The NTK is typically evaluated at a random initialization $\theta_0$ and remains fixed during training. It is a theoretical tool for analyzing the behavior of gradient descent in infinitely wide networks and does not directly yield meaningful uncertainty quantification in the same way the Laplace approximation does. The Laplace Tangent Kernel, in contrast, uses the *trained* parameters $\theta_*$ and incorporates the curvature of the posterior (via $\Psi^{-1}$), providing a direct measure of uncertainty.

#### 7. Summary

In summary (as per Slide 10):

* **Laplace approximations turn (nearly) any deep neural network into a Gaussian process.** This is a powerful way to bridge the gap between deterministic deep learning and probabilistic modeling.
* They involve **only auto-differentiation and linear algebra**, both of which are robust and scalable operations within modern deep learning frameworks like JAX.
* **Deep nets thus approximately inherit probabilistic functionality**, gaining the ability to quantify uncertainty in their predictions.
* For large-scale deep networks, **care must be taken to find approximate solutions to the Hessian decomposition** to manage computational complexity.

This lecture demonstrates a practical method for adding probabilistic capabilities to deep learning models, offering a path towards more robust and interpretable AI systems.

#### Exercises

**Exercise 1: Impact of Regularization and Noise Variance**
Experiment with different values for `lambda_reg` (L2 regularization strength) and `noise_variance` in the `main` execution block. How do these hyperparameters affect the predictive mean and, more importantly, the predictive uncertainty (the shaded region)? Explain your observations in terms of their probabilistic interpretation (prior strength and likelihood noise).
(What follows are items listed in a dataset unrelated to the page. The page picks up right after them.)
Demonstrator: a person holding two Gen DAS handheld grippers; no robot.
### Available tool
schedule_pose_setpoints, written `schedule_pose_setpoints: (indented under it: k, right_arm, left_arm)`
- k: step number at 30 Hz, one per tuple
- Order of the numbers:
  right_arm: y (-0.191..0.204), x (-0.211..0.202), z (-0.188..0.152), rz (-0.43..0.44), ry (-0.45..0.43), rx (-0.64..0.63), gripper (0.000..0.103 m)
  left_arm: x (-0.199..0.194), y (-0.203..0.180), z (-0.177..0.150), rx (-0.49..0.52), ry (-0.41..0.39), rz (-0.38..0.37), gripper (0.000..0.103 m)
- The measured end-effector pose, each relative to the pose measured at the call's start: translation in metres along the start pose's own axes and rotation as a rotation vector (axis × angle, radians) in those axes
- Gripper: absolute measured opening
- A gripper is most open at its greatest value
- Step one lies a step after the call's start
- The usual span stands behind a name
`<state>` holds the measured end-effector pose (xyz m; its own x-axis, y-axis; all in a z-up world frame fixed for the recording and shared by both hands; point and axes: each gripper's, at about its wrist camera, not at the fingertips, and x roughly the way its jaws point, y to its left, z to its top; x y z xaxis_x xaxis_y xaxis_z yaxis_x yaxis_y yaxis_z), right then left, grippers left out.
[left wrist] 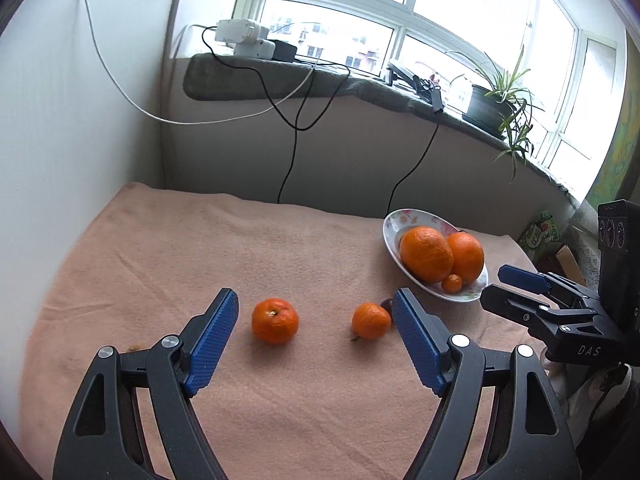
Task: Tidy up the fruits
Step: 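Move both open tools back toward the loose fruit on the towel, then close the right tool on a tangerine while the left tool closes on a brown kiwi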
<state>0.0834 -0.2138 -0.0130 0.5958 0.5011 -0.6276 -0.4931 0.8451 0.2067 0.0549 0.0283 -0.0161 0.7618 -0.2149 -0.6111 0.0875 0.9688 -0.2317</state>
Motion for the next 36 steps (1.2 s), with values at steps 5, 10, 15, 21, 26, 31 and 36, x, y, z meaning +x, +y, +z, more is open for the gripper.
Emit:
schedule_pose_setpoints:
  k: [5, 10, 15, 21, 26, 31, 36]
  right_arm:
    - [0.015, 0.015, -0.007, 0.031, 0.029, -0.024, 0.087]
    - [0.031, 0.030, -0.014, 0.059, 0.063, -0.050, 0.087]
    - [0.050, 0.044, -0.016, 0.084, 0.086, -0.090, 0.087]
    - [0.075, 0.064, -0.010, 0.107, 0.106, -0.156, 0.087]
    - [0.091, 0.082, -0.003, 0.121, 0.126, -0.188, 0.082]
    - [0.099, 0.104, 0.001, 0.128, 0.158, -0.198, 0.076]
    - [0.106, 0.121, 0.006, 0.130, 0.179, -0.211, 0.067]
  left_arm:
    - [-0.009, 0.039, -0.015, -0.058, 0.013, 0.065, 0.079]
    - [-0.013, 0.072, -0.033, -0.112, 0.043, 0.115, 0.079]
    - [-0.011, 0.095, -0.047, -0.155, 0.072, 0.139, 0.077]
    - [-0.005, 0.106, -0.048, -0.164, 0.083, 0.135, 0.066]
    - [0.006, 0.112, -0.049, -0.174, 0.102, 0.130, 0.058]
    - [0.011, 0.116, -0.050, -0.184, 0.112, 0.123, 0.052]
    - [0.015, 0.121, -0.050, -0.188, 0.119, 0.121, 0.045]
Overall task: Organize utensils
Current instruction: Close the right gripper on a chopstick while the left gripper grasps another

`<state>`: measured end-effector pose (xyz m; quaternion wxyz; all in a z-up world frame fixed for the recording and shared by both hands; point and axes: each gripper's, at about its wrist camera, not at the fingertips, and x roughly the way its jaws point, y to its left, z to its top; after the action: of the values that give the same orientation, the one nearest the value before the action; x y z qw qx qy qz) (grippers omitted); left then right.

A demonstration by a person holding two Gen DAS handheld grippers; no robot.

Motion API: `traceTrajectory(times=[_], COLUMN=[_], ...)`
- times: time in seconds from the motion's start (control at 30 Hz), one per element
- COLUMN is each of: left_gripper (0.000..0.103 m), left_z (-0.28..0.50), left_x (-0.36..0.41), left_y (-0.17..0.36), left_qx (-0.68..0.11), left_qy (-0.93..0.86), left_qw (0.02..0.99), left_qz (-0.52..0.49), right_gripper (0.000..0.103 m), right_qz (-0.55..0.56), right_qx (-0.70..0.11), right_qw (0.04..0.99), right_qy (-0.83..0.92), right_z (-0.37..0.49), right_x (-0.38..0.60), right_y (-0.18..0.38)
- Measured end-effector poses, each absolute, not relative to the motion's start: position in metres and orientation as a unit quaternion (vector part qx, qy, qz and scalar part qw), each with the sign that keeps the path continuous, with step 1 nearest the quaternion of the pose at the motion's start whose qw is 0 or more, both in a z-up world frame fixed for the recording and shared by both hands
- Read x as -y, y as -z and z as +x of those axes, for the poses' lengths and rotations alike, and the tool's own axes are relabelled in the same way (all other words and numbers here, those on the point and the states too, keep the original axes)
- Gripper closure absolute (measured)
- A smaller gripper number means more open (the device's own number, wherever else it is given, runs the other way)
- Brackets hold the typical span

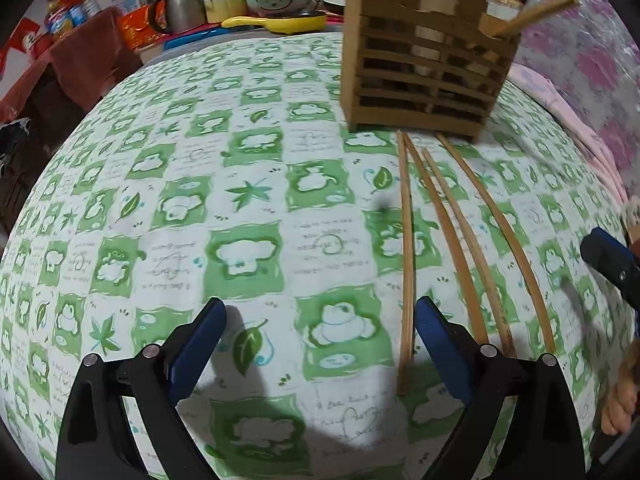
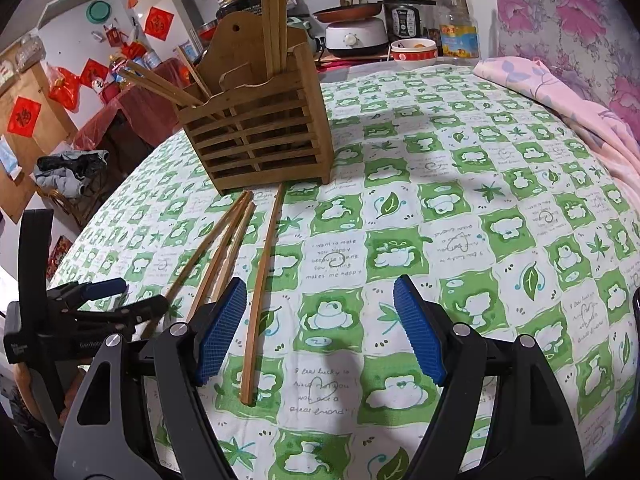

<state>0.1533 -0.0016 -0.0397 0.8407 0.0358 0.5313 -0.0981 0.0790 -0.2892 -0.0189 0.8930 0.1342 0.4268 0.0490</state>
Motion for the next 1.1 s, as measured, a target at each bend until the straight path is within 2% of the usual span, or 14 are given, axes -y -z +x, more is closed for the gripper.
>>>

**Exercise 2: Effect of Network Depth and Width**
Modify the `layer_sizes` in the MLP to create a shallower (e.g., `[input_dim, output_dim]`) or deeper (e.g., `[input_dim, 50, 50, 50, output_dim]`) network. How does this change the training process and the resulting predictive mean and uncertainty? (Note: Deeper networks might require more `max_iter` or careful initialization).

**Exercise 3: Comparing to a Pure GP**
Implement a standard Gaussian Process regression model (using `rbf_kernel` and the exact GP regression formulas) on the same `sin_wave` dataset. Compare its predictive mean and uncertainty to the Laplace-approximated Deep GP. Discuss similarities and differences.

**Exercise 4 (Advanced): Hessian Approximation**
For very large networks, computing the full Hessian is infeasible. Research one method for approximating the Hessian (e.g., K-FAC, diagonal approximation, block-diagonal approximation). Briefly describe how it works and its trade-offs in terms of accuracy and computational cost.